Segment Start: Stored data

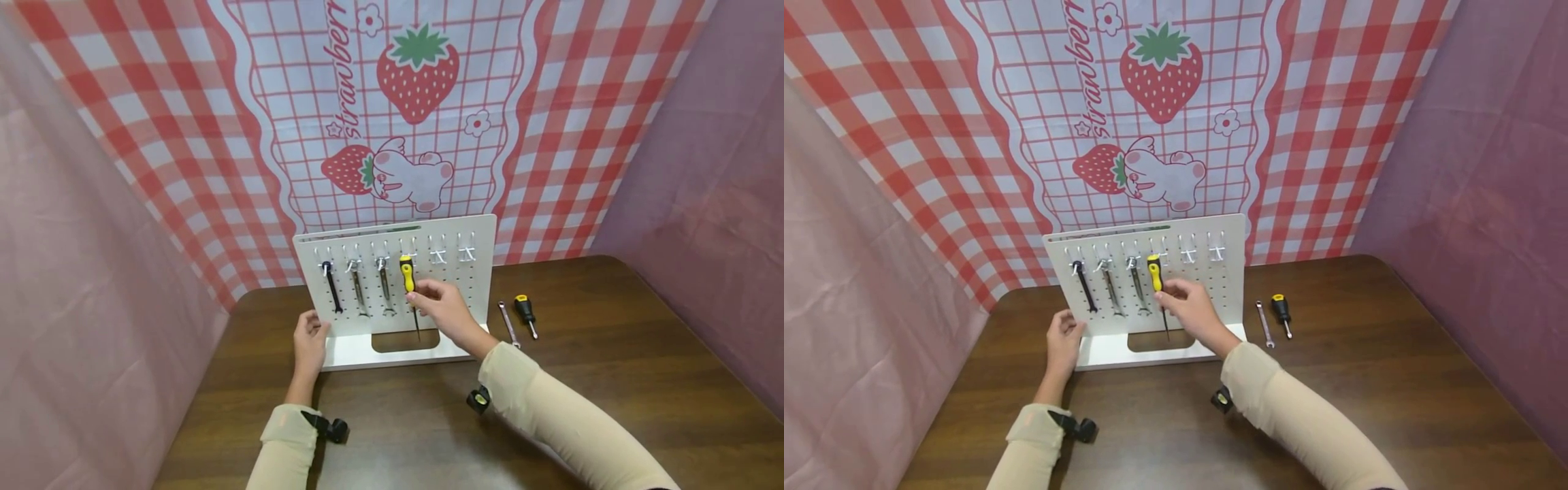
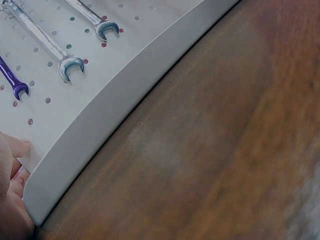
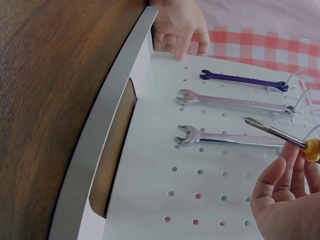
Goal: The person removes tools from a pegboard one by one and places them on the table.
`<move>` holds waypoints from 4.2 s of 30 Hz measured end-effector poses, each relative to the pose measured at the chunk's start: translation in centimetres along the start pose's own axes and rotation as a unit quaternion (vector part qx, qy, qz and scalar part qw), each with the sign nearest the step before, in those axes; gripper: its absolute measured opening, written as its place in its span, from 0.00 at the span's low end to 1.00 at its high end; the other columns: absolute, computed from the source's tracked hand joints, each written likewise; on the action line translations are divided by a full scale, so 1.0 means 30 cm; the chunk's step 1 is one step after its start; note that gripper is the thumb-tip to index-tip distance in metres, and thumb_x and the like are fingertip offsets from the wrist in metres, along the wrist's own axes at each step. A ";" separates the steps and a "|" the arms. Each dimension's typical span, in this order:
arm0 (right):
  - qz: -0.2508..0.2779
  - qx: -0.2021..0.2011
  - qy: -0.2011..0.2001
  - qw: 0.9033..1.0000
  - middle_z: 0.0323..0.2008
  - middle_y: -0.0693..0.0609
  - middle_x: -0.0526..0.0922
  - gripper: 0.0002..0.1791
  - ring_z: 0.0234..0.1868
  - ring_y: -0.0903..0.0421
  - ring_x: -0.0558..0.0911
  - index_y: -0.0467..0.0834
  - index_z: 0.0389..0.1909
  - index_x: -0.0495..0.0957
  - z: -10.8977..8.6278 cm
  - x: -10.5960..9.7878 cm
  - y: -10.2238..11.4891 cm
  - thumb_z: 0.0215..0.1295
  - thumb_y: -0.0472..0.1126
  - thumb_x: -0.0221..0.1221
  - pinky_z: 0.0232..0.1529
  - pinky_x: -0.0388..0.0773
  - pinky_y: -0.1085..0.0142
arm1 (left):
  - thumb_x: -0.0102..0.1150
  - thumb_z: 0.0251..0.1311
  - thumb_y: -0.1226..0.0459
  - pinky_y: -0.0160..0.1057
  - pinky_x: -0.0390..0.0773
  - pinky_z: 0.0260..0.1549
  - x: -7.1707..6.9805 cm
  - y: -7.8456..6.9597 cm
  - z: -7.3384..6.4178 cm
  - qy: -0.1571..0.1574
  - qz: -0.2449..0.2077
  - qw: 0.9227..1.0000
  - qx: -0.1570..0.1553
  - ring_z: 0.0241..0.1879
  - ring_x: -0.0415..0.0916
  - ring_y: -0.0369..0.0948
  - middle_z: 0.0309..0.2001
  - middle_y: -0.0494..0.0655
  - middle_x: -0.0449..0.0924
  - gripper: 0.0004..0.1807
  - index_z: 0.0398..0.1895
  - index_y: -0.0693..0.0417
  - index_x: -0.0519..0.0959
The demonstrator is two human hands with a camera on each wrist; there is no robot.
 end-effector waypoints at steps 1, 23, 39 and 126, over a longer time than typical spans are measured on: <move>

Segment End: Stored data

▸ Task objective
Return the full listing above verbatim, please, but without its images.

▸ Task solution
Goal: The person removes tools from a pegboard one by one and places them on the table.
`<move>` holds waypoints from 4.2 s of 30 Hz measured end-effector poses, each relative to the pose measured at the chunk's start: translation in centimetres along the start pose's own axes and rotation as a unit quaternion (vector part qx, qy, qz and scalar part qw), each with the sign nearest the step before, in those axes; gripper: its absolute measured opening, written as its place in its span, from 0.00 at the span's low end to 1.00 at its high end; the other columns: absolute, computed from the source's tracked hand joints, each written likewise; on the action line translations are divided by a full scale, so 1.0 means 30 cm; the chunk's step 1 is one step after its start; note that gripper is the thumb-tip to index-tip distance in metres, and thumb_x and the like are fingertip offsets from the wrist in metres, along the wrist's own axes at each step. A ";" separates the steps and a "|" the arms. Each dimension's typical span, in this order:
arm0 (right):
  - qz: -0.2508..0.2779
  - qx: -0.2021..0.2011
  - qy: -0.2011..0.2001
  - qw: 0.9033..1.0000
  - middle_z: 0.0323..0.2008
  - middle_y: -0.0693..0.0609
  - middle_x: -0.0526..0.0922
  - gripper: 0.0002..0.1791
  - ring_z: 0.0234..0.1868
  - ring_y: -0.0903..0.0421
  - ring_x: -0.0558..0.0911
  - index_y: -0.0467..0.0834
  - index_z: 0.0389..0.1909
  - index_x: -0.0495..0.0957
  - z: -10.8977..8.6278 cm
  - x: -10.5960..9.7878 cm
  - y: -10.2238..11.4891 cm
  - thumb_z: 0.0215..0.1295
  - thumb_y: -0.0472..0.1126
  - thumb_x: -0.0221..0.1221
  - pinky_z: 0.0232..0.1529
  - pinky_x: -0.0388..0.0773
  - pinky_y: -0.1085..0.0142
arm1 (left):
  - thumb_x: -0.0102..0.1150
  - thumb_z: 0.0251..0.1311
  - thumb_y: -0.1226..0.0459
  - pinky_y: -0.0160..0.1057
  - pinky_x: -0.0390..0.0773
  - pinky_z: 0.0260..0.1549
  - x: -7.1707..6.9805 cm
  - y: -7.8456..6.9597 cm
  - z: -7.3384..6.4178 cm
  - qy: -0.1571..0.1574
  - qz: -0.2449..0.2077
  - qw: 0.9227..1.0000
  - qx: -0.1570..0.1553
  - ring_z: 0.0241..0.1879
  - ring_x: -0.0415..0.0916
  - ring_y: -0.0369..0.0948
  - middle_z: 0.0309..0.2001
  - middle_y: -0.0494..0.0655
  - middle_x: -0.0449..0.0924
  - gripper: 0.0004..0.1807
  - index_z: 0.0398..0.1895
  - index_y: -0.0693..0.0417
  - index_x: -0.0519..0.0959
The demonstrator is two human hands with a camera on each wrist; there is no robot.
 end-effector waypoints at steps 1, 23, 39 and 126, over a longer time than typical spans are measured on: <move>

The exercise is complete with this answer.